◆ TASK TO CARRY OUT ◆
Only one stretch of the listing below is wanted. Begin at the line that has "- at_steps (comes", stop after the line that has "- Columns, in", and repeat every line in between exactly.

◆ PROVIDED MATERIAL ◆

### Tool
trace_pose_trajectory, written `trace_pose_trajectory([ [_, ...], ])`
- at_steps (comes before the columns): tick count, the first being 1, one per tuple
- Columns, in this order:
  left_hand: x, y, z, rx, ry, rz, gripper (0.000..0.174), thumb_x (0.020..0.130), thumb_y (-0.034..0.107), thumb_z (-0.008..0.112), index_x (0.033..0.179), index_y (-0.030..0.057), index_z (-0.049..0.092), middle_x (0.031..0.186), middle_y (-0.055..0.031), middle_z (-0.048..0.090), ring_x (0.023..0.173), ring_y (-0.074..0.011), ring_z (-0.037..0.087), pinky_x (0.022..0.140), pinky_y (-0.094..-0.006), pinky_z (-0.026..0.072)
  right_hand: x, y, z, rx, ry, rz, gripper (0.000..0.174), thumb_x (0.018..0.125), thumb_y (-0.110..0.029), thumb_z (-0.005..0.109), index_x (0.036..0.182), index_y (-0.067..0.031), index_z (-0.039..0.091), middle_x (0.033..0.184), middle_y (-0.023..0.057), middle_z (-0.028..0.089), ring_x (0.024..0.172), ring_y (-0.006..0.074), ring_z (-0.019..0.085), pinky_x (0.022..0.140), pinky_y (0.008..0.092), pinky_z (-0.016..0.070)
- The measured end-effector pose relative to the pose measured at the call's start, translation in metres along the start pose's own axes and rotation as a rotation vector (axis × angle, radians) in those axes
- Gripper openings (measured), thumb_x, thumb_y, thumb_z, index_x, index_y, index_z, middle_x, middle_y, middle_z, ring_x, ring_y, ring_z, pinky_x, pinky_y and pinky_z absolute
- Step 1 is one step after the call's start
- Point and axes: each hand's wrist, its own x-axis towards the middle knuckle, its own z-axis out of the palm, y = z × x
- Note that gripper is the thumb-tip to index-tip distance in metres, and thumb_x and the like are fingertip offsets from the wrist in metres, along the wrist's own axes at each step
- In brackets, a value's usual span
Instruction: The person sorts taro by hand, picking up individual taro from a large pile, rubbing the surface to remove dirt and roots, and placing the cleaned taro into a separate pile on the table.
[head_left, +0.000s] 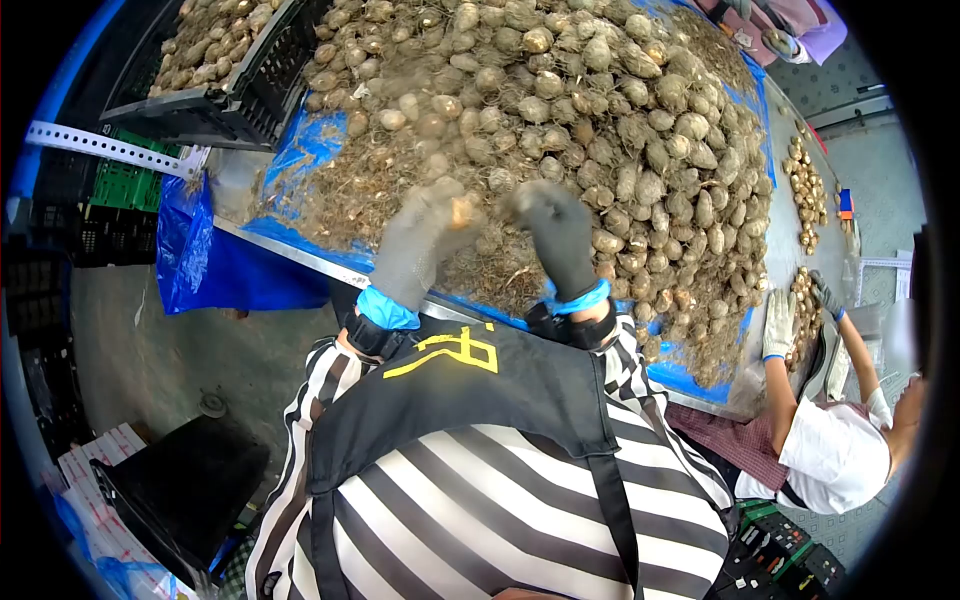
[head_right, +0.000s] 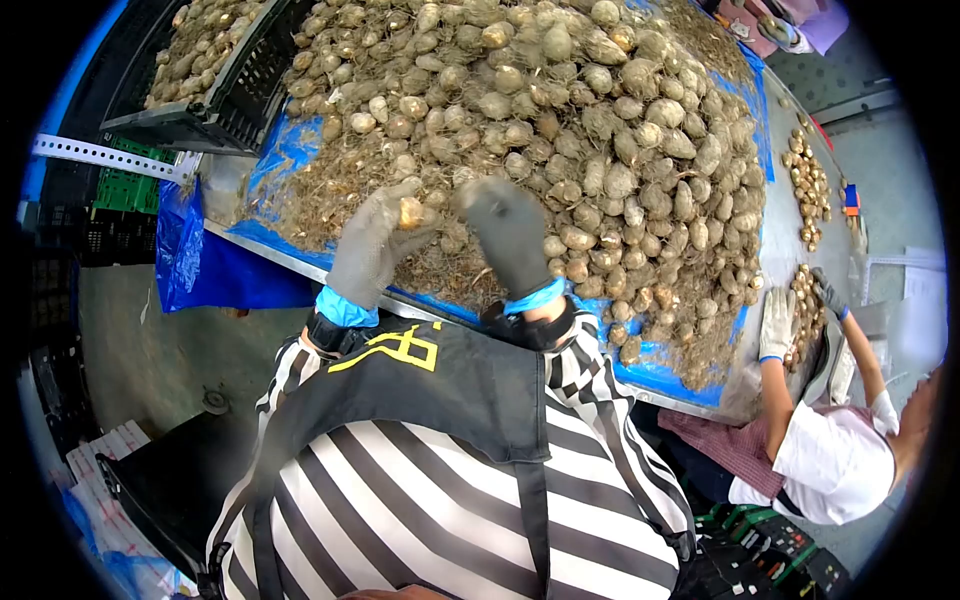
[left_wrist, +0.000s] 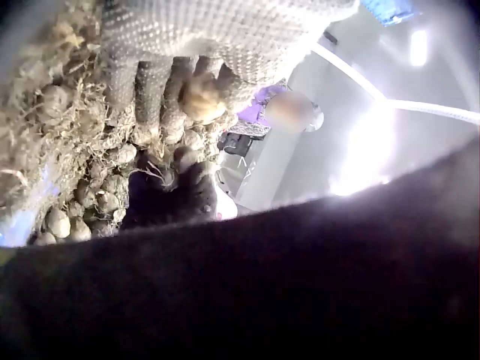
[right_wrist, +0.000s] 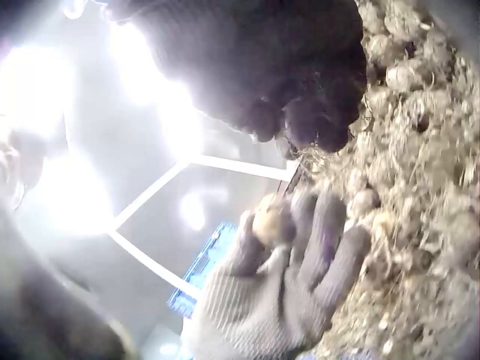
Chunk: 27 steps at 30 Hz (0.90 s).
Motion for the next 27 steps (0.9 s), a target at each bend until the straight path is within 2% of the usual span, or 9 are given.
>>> trace_pose_trajectory([
  [3,0.003,-0.002,-0.003,-0.130,-0.021,-0.052,0.048,0.103,0.034,0.047,0.137,0.0007,0.045,0.121,-0.0171,0.062,0.111,-0.0282,0.063,0.092,-0.0431,0.0529,0.009,-0.009,-0.029,-0.341,-0.108,0.272,0.033,0.092,-0.032,0.059,0.094,-0.0022,0.073,0.084,0.0114,0.072,0.072,0.0196,0.067,0.065,0.0326,0.0518],
  [8,-0.001,0.005,0.006,-0.023,0.010,-0.065,0.049,0.103,0.036,0.046,0.137,0.0008,0.046,0.124,-0.0168,0.061,0.108,-0.0264,0.063,0.091,-0.0419,0.0532,-0.012,-0.017,-0.001,-0.242,-0.219,-0.159,0.031,0.089,-0.034,0.061,0.092,-0.0052,0.073,0.082,0.0122,0.071,0.073,0.0256,0.069,0.066,0.0369,0.0522],
  [12,-0.003,0.010,0.008,0.231,0.028,0.039,0.034,0.099,0.018,0.051,0.129,0.0019,0.055,0.119,-0.0123,0.062,0.099,-0.0206,0.066,0.087,-0.0340,0.0542,-0.014,-0.015,0.017,-0.303,-0.313,-0.007,0.023,0.085,-0.028,0.066,0.083,-0.0047,0.069,0.077,0.0150,0.067,0.072,0.0270,0.068,0.066,0.0387,0.0512],
  [14,-0.002,0.011,-0.001,0.520,0.008,0.171,0.032,0.098,0.015,0.054,0.127,0.0024,0.056,0.117,-0.0116,0.063,0.099,-0.0194,0.065,0.085,-0.0324,0.0543,-0.017,-0.013,0.019,-0.183,-0.458,-0.048,0.022,0.085,-0.027,0.067,0.083,-0.0053,0.070,0.075,0.0136,0.067,0.071,0.0264,0.067,0.065,0.0376,0.0511],
  [18,-0.004,0.028,-0.004,0.228,0.158,0.086,0.038,0.097,0.022,0.058,0.127,-0.0007,0.053,0.120,-0.0178,0.061,0.107,-0.0250,0.064,0.084,-0.0336,0.0570,-0.025,-0.032,0.014,0.046,-0.936,0.059,0.024,0.084,-0.030,0.068,0.082,-0.0060,0.070,0.074,0.0113,0.067,0.070,0.0250,0.066,0.065,0.0360,0.0507],
  [21,-0.008,0.029,-0.041,-0.050,0.070,0.119,0.041,0.096,0.025,0.058,0.126,-0.0021,0.052,0.119,-0.0175,0.061,0.110,-0.0268,0.063,0.084,-0.0343,0.0575,-0.012,-0.023,0.001,-0.349,-0.737,0.149,0.023,0.084,-0.030,0.069,0.082,-0.0069,0.071,0.076,0.0101,0.068,0.072,0.0261,0.066,0.068,0.0362,0.0513],
  [22,-0.012,0.030,-0.044,-0.085,0.122,0.150,0.043,0.096,0.027,0.058,0.127,-0.0020,0.052,0.111,-0.0147,0.061,0.100,-0.0240,0.064,0.075,-0.0299,0.0561,-0.008,-0.011,0.000,-0.585,-0.609,0.072,0.022,0.083,-0.030,0.069,0.089,-0.0084,0.071,0.084,0.0102,0.068,0.077,0.0275,0.066,0.073,0.0372,0.0521],
  [25,-0.014,0.022,-0.066,-0.199,0.184,0.079,0.043,0.095,0.021,0.057,0.132,-0.0005,0.050,0.100,-0.0108,0.057,0.082,-0.0178,0.058,0.062,-0.0250,0.0472,0.007,0.010,0.004,-0.564,-0.279,-0.099,0.024,0.083,-0.028,0.067,0.100,-0.0109,0.070,0.092,0.0113,0.067,0.083,0.0298,0.066,0.076,0.0394,0.0522],
  [27,-0.014,0.016,-0.072,-0.188,0.211,0.049,0.044,0.093,0.016,0.056,0.134,-0.0002,0.049,0.099,-0.0103,0.057,0.076,-0.0159,0.056,0.058,-0.0237,0.0451,0.018,0.012,0.017,-0.542,-0.273,-0.146,0.027,0.083,-0.026,0.067,0.106,-0.0116,0.068,0.096,0.0123,0.066,0.086,0.0305,0.066,0.076,0.0405,0.0522],
])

◆ EXERCISE SOLUTION ◆
- at_steps (comes before the columns): tick count, the first being 1, one per tuple
- Columns, in this order:

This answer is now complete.